_EXERCISE DETAILS_: The reply should consist of the entire listing, word for word.

*** DATA FOR THIS EXERCISE Section Begins ***

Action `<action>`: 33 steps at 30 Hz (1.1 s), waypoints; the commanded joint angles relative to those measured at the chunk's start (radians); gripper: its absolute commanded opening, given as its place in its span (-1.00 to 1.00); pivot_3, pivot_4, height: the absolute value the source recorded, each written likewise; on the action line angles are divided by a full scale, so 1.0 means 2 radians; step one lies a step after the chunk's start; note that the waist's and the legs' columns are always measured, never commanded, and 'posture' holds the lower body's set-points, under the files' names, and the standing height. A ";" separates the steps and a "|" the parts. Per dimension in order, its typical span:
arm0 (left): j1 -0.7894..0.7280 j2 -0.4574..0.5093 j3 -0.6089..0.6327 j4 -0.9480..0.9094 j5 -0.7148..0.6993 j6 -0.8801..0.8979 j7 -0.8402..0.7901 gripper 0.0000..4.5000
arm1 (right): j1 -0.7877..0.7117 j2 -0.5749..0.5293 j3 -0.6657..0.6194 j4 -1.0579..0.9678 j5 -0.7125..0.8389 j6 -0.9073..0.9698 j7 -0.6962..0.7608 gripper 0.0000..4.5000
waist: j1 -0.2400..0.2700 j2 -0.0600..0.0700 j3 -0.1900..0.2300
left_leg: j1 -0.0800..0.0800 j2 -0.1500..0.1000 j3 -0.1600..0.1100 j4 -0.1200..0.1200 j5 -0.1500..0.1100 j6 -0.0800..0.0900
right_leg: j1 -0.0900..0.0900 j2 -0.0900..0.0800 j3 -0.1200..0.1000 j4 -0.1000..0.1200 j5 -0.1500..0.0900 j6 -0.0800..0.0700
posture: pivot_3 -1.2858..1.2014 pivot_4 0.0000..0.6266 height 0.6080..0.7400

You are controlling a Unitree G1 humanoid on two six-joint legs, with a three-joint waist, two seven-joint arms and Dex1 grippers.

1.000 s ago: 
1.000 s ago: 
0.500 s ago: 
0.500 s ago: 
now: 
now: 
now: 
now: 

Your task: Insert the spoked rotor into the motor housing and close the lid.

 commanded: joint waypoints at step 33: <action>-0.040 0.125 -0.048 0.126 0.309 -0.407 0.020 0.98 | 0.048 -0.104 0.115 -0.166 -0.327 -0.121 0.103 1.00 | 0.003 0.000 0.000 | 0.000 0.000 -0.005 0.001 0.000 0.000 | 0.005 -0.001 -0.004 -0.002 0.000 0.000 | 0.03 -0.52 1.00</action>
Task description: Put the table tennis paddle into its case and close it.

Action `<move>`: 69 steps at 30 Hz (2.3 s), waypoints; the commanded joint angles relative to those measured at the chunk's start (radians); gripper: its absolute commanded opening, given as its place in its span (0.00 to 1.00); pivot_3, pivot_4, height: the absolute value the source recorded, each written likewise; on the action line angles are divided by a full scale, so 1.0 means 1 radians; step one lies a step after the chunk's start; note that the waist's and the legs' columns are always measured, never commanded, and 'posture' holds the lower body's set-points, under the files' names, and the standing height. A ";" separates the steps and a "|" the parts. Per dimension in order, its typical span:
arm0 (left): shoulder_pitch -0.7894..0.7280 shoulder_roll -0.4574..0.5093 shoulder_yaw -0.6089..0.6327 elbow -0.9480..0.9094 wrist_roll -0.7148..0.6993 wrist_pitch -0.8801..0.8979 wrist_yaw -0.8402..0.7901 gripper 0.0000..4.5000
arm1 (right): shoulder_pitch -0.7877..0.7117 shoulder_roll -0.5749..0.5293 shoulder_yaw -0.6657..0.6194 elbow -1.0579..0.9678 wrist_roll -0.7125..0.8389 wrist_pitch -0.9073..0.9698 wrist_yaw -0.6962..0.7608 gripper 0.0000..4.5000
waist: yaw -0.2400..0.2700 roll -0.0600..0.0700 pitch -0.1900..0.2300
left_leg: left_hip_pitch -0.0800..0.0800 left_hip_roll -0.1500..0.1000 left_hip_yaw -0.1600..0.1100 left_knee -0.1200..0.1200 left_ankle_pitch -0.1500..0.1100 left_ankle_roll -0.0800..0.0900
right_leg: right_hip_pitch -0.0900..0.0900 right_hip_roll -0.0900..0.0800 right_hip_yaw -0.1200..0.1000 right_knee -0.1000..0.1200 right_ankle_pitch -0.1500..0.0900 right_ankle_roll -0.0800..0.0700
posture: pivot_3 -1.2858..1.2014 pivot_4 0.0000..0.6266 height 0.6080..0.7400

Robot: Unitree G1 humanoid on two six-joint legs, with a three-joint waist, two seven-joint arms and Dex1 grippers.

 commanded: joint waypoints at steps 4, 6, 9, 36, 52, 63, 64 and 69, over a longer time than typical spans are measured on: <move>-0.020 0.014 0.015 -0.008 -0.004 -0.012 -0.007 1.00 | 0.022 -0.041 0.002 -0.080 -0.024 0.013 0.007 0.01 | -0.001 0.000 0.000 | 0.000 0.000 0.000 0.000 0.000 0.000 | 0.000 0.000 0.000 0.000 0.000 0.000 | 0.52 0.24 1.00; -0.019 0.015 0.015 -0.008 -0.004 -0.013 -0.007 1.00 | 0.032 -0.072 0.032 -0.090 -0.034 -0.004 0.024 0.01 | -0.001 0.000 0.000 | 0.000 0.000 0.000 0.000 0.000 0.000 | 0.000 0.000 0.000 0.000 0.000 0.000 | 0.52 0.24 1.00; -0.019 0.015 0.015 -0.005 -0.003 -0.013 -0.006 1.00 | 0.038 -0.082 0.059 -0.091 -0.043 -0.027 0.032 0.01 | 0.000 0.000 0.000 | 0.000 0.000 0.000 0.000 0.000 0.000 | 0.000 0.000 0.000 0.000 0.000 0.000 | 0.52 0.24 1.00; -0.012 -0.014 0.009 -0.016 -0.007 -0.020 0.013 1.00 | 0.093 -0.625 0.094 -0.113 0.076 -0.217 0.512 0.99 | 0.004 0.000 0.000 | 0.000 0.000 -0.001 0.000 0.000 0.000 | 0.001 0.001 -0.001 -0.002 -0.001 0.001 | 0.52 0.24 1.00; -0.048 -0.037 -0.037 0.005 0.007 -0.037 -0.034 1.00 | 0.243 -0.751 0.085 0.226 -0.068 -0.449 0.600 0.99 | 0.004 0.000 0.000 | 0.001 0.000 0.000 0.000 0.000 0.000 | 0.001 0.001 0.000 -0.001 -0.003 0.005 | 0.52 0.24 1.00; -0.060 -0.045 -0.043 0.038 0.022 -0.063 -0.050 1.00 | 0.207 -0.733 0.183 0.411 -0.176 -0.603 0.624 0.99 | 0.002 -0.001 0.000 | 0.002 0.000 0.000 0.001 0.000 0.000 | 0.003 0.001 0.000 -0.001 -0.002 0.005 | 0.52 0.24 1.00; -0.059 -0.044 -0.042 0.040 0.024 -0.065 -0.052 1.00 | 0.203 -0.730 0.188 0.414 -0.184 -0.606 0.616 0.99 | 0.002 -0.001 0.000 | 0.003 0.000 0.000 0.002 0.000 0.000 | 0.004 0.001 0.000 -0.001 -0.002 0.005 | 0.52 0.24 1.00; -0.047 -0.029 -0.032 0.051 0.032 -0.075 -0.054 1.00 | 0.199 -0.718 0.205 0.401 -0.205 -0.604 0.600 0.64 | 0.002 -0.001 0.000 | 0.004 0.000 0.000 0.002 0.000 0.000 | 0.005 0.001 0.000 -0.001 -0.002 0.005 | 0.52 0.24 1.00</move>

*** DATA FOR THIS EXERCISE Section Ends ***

_ANSWER BOX_:
Action `<action>`: 33 steps at 30 Hz (1.1 s), waypoints; the commanded joint angles relative to those measured at the chunk's start (radians); gripper: its absolute commanded opening, given as its place in its span (-1.00 to 1.00); pivot_3, pivot_4, height: the absolute value the source recorded, each written likewise; on the action line angles are divided by a full scale, so 1.0 means 2 radians; step one lies a step after the chunk's start; note that the waist's and the legs' columns are always measured, never commanded, and 'posture' holds the lower body's set-points, under the files' names, and the standing height. A ";" separates the steps and a "|" the parts. Per dimension in order, its typical span:
arm0 (left): j1 -0.7894..0.7280 j2 -0.4574..0.5093 j3 -0.6089..0.6327 j4 -0.9480..0.9094 j5 -0.7148..0.6993 j6 -0.8801..0.8979 j7 -0.8402..0.7901 gripper 0.0000..4.5000
arm1 (right): j1 -0.7877..0.7117 j2 -0.5749..0.5293 j3 -0.6657..0.6194 j4 -1.0579..0.9678 j5 -0.7125..0.8389 j6 -0.9073..0.9698 j7 -0.6962..0.7608 gripper 0.0000..4.5000
waist: j1 -0.2400..0.2700 j2 -0.0600..0.0700 j3 -0.1900..0.2300
left_leg: j1 -0.0800..0.0800 j2 -0.1500..0.1000 j3 -0.1600..0.1100 j4 -0.1200..0.1200 j5 -0.1500..0.1100 j6 -0.0800..0.0900
right_leg: j1 -0.0900..0.0900 j2 -0.0900..0.0800 j3 -0.1200..0.1000 j4 -0.1000..0.1200 j5 -0.1500..0.0900 j6 -0.0800..0.0700
posture: pivot_3 -1.2858..1.2014 pivot_4 0.0000..0.6266 height 0.6080..0.7400

You are controlling a Unitree G1 humanoid on two six-joint legs, with a three-joint waist, two seven-joint arms and Dex1 grippers.

1.000 s ago: 
1.000 s ago: 
0.500 s ago: 
0.500 s ago: 
now: 
now: 
now: 
now: 

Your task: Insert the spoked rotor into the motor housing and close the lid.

 commanded: joint waypoints at step 33: <action>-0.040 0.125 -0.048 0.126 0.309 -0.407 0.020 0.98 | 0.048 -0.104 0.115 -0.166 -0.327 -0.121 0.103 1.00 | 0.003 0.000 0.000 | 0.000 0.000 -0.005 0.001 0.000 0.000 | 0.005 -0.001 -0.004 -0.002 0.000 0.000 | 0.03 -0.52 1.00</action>
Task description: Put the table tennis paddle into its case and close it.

Action `<move>`: 69 steps at 30 Hz (2.3 s), waypoints; the commanded joint angles relative to those measured at the chunk's start (radians); gripper: its absolute commanded opening, given as its place in its span (0.00 to 1.00); pivot_3, pivot_4, height: the absolute value the source recorded, each written likewise; on the action line angles are divided by a full scale, so 1.0 means 1 radians; step one lies a step after the chunk's start; note that the waist's and the legs' columns are always measured, never commanded, and 'posture' holds the lower body's set-points, under the files' names, and the standing height. A ";" separates the steps and a "|" the parts. Per dimension in order, its typical span:
arm0 (left): shoulder_pitch -0.7894..0.7280 shoulder_roll -0.4574..0.5093 shoulder_yaw -0.6089..0.6327 elbow -0.9480..0.9094 wrist_roll -0.7148..0.6993 wrist_pitch -0.8801..0.8979 wrist_yaw -0.8402..0.7901 gripper 0.0000..4.5000
arm1 (right): shoulder_pitch -0.7877..0.7117 shoulder_roll -0.5749..0.5293 shoulder_yaw -0.6657..0.6194 elbow -1.0579..0.9678 wrist_roll -0.7125..0.8389 wrist_pitch -0.9073..0.9698 wrist_yaw -0.6962..0.7608 gripper 0.0000..4.5000
waist: yaw -0.2400..0.2700 roll -0.0600..0.0700 pitch -0.1900..0.2300
left_leg: left_hip_pitch -0.0800..0.0800 left_hip_roll -0.1500..0.1000 left_hip_yaw -0.1600..0.1100 left_knee -0.1200..0.1200 left_ankle_pitch -0.1500..0.1100 left_ankle_roll -0.0800..0.0900
right_leg: right_hip_pitch -0.0900..0.0900 right_hip_roll -0.0900..0.0800 right_hip_yaw -0.1200..0.1000 right_knee -0.1000..0.1200 right_ankle_pitch -0.1500..0.0900 right_ankle_roll -0.0800..0.0700
posture: pivot_3 -1.2858..1.2014 pivot_4 0.0000..0.6266 height 0.6080..0.7400

Robot: Unitree G1 humanoid on two six-joint legs, with a three-joint waist, two seven-joint arms and Dex1 grippers.

 commanded: joint waypoints at steps 4, 6, 9, 36, 52, 63, 64 and 69, over a longer time than typical spans are measured on: <move>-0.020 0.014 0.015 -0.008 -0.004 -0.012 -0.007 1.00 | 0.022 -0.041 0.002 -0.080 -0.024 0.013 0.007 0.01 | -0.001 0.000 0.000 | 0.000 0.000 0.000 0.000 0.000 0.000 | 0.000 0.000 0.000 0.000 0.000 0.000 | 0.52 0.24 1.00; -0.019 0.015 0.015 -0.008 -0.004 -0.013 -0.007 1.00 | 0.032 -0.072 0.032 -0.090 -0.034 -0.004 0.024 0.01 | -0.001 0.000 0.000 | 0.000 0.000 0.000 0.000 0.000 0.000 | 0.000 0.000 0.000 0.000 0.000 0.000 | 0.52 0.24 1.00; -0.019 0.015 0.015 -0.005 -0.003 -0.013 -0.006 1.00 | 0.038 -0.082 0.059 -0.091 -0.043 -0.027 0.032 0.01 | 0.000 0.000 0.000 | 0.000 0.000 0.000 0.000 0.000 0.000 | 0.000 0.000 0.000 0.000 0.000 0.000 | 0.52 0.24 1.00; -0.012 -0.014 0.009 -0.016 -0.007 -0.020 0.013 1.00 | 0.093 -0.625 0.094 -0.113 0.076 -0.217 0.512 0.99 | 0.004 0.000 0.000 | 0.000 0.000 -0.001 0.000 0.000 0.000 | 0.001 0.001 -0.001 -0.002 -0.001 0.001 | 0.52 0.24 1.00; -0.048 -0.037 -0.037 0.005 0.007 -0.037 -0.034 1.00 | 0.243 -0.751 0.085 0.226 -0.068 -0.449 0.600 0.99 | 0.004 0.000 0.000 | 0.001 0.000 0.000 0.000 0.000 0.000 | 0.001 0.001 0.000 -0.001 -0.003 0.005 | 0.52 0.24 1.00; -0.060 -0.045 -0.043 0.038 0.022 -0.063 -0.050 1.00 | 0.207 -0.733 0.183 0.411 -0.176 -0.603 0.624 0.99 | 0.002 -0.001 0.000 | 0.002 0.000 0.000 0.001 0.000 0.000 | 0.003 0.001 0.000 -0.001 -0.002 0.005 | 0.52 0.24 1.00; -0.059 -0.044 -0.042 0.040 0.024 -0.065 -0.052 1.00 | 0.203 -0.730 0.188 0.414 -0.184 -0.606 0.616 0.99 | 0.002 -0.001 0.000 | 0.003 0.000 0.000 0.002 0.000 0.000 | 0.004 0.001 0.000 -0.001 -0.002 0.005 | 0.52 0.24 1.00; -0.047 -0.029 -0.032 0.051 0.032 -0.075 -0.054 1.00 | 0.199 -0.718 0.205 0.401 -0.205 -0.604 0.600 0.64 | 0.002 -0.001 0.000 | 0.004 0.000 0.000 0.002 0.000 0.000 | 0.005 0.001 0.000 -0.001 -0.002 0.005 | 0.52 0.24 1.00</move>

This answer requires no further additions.